Opinión
Màrius Carol Pañella

Màrius Carol

Consejero editorial

Paso firme y sin muletas

FUTUROS IMPERFECTOS

A las siete y pico de la mañana, Salvador entró con dificultad, aún cojeando, pero con determinación; a su lado, el bastón apenas se notaba. A su lado, la sombra de lo que había sido su lucha: la lucha por recuperar lo perdido. 

 
 Andreu Dalmau/Efe

No lo hemos visto desde que lo dejaron en privado, pero sí sabemos que ha estado en silencio durante este tiempo.

Más allá de los agradecimientos a las personas que le han tratado, a sus colaboradores que le han suplido y a los ciudadanos que le han manifestado su afecto, Illa quiso trasmitir “su compromiso en ofrecer soluciones, certezas y la verdad”, tanto a los problemas que se han acumulado en este mes de ausencia como también a quienes intentan que descarrilemos como país. Pero el grueso de su discurso fue para avisarnos del serio peligro que comporta la deshumanización de la política.
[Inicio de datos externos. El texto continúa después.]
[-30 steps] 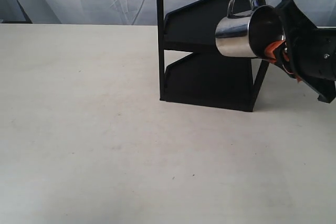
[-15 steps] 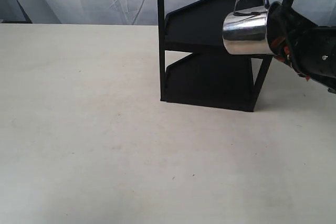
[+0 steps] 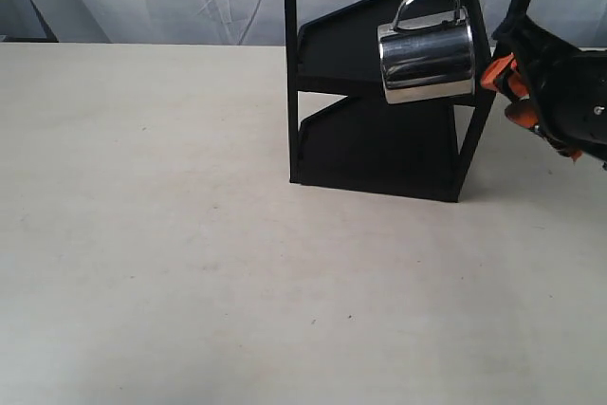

Illa dijo que los representantes políticos tienen el deber ineludible de dar ejemplo de humanidad, de rescatar los valores humanos. “Hemos de recuperar la buena política”, insistió, lo que requiere mejorar el debate político, los nexos personales y las relaciones entre los territorios. “Hemos de transformar los valores de humanidad en beneficios tangibles para mejorar la vida de la gente,”concluyó.

Illa advierte que la desatención a las personas pone en riesgo la democracia.

Como está la situación actual, con el planeta en una situación tan delicada, el discurso de este último se vuelve más bien un llamado a la reflexión: a pesar de las circunstancias, el mandato sigue en pie, y aunque el contexto exige claridad, lo cierto es que la acción se mantiene viva, sin necesidad de renunciar a su esencia.